Your arguments are valid, but I think b2g takes this to the extreme.

For all the other devices you mentioned the update process is pretty slow and 
in this case I see that as a good thing. If there is a malicious update and the 
first ones get it, they recognize it and can warn other people not to make that 
update right now. I also know that my phone changed, so when I get a system 
update you are aware that your phone is different from before.

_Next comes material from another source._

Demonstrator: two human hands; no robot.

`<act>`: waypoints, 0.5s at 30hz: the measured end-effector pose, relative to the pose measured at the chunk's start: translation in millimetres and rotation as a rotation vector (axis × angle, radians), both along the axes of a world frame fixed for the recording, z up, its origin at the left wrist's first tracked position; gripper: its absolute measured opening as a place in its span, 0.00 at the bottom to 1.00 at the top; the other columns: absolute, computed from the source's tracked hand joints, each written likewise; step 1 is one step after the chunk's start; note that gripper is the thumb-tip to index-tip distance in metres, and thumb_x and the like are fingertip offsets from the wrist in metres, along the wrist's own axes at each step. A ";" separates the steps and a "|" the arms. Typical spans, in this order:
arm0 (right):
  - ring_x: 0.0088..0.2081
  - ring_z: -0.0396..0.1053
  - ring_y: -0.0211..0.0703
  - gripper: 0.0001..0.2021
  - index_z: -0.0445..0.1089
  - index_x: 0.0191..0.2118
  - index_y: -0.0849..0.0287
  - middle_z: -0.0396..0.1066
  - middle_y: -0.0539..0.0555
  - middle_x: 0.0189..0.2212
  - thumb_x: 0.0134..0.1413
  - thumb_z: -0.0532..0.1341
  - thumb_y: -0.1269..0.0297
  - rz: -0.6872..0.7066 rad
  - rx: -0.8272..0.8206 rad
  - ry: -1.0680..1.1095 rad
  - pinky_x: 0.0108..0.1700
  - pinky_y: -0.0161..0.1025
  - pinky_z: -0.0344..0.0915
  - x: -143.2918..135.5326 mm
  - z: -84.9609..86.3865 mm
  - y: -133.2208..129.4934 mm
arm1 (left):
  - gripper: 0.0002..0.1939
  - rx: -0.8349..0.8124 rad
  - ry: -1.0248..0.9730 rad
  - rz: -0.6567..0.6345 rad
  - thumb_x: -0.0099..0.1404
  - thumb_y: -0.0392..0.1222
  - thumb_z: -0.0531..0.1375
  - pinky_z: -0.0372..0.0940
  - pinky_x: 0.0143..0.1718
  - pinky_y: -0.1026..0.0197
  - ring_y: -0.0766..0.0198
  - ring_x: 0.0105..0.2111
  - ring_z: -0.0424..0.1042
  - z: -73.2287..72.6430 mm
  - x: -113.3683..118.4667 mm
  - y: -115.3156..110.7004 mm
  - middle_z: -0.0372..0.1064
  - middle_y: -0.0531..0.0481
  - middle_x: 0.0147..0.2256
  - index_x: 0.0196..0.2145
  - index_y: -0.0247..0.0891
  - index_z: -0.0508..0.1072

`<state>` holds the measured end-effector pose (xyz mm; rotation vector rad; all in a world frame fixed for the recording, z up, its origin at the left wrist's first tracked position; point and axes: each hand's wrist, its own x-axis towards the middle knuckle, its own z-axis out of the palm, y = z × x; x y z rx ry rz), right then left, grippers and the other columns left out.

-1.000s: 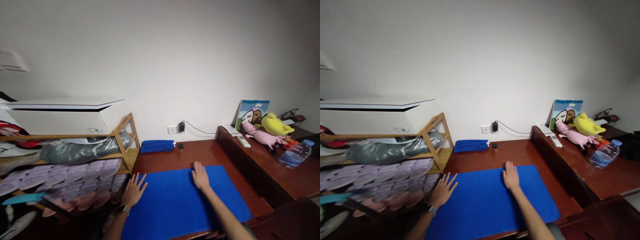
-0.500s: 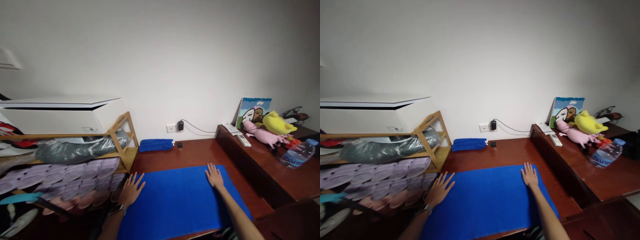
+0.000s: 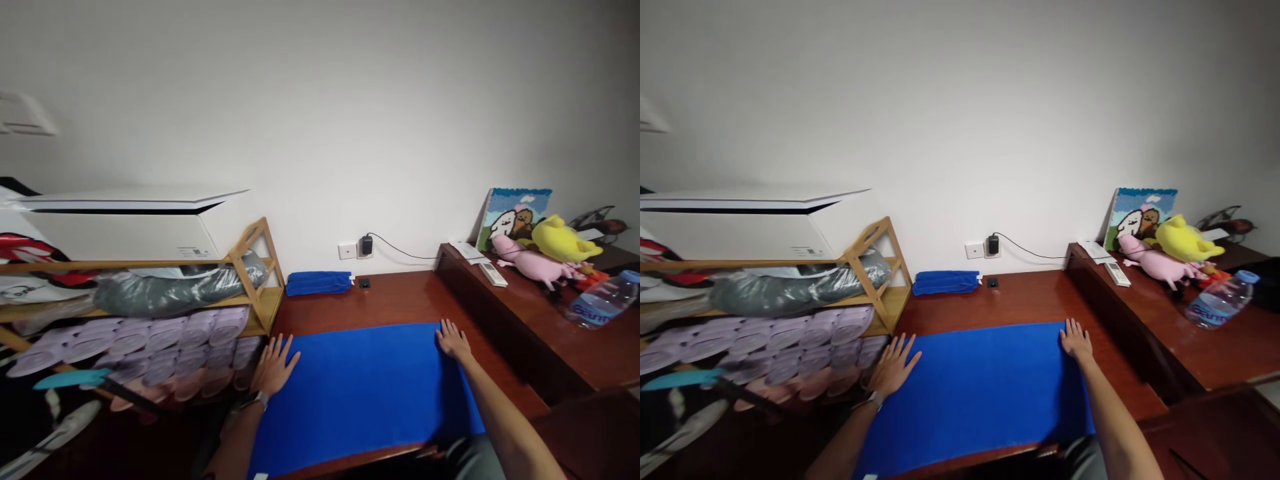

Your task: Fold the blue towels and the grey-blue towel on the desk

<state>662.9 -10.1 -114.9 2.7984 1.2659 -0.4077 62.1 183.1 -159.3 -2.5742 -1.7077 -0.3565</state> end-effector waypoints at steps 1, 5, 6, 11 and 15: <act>0.82 0.39 0.52 0.36 0.43 0.82 0.65 0.39 0.62 0.83 0.77 0.38 0.55 -0.001 -0.001 -0.008 0.80 0.56 0.39 -9.9 7.0 5.9 | 0.42 -0.001 0.000 0.004 0.77 0.70 0.46 0.55 0.74 0.34 0.38 0.77 0.56 0.1 1.2 -0.8 0.58 0.36 0.77 0.76 0.42 0.63; 0.82 0.40 0.55 0.35 0.48 0.81 0.68 0.44 0.64 0.81 0.77 0.41 0.56 0.235 0.209 -0.080 0.80 0.55 0.38 -106.6 23.0 40.8 | 0.41 -0.006 -0.006 0.018 0.77 0.69 0.46 0.54 0.75 0.35 0.38 0.77 0.54 -0.6 4.4 -2.6 0.56 0.36 0.77 0.77 0.42 0.62; 0.82 0.42 0.54 0.35 0.49 0.81 0.67 0.45 0.63 0.81 0.78 0.42 0.55 0.343 0.266 -0.050 0.80 0.54 0.40 -142.9 22.8 50.1 | 0.41 -0.005 -0.011 0.018 0.77 0.69 0.46 0.54 0.75 0.35 0.38 0.78 0.54 -0.8 4.7 -2.7 0.57 0.37 0.77 0.77 0.43 0.62; 0.81 0.45 0.52 0.34 0.50 0.81 0.63 0.48 0.59 0.80 0.79 0.44 0.52 0.681 0.402 0.159 0.80 0.54 0.43 -298.5 3.8 77.0 | 0.41 -0.004 -0.041 0.014 0.77 0.69 0.47 0.54 0.75 0.33 0.37 0.78 0.54 -1.8 3.6 -3.0 0.57 0.37 0.77 0.76 0.44 0.64; 0.81 0.43 0.52 0.35 0.49 0.81 0.62 0.46 0.59 0.81 0.79 0.43 0.49 0.655 0.331 0.163 0.81 0.56 0.40 -281.0 -9.8 69.4 | 0.40 -0.007 -0.040 0.010 0.77 0.68 0.48 0.54 0.75 0.33 0.37 0.78 0.54 -2.0 1.3 -2.8 0.57 0.37 0.77 0.76 0.44 0.64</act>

That's why I emphasized "silently" and "instant". If the malicious thing takes 
just one day, everyone who has an active phone is affected and unless some 
independent entity is watching these updates all the time people don't even 
realize it.

Also a mayor bug can disable all the phones in an instant, so you have also a 
killswitch, intentionally or not, for all the phones. A single point of failure.

I don't say these concerns do not exist about other OS providers, it's just one 
mayor step more than in the other cases.

The idea of the browser is that there exists a clear separation between the 
client, engine, the data and the hardware. This makes it really secure and 
robust in my opinion.
Firefox OS combines all of them into one.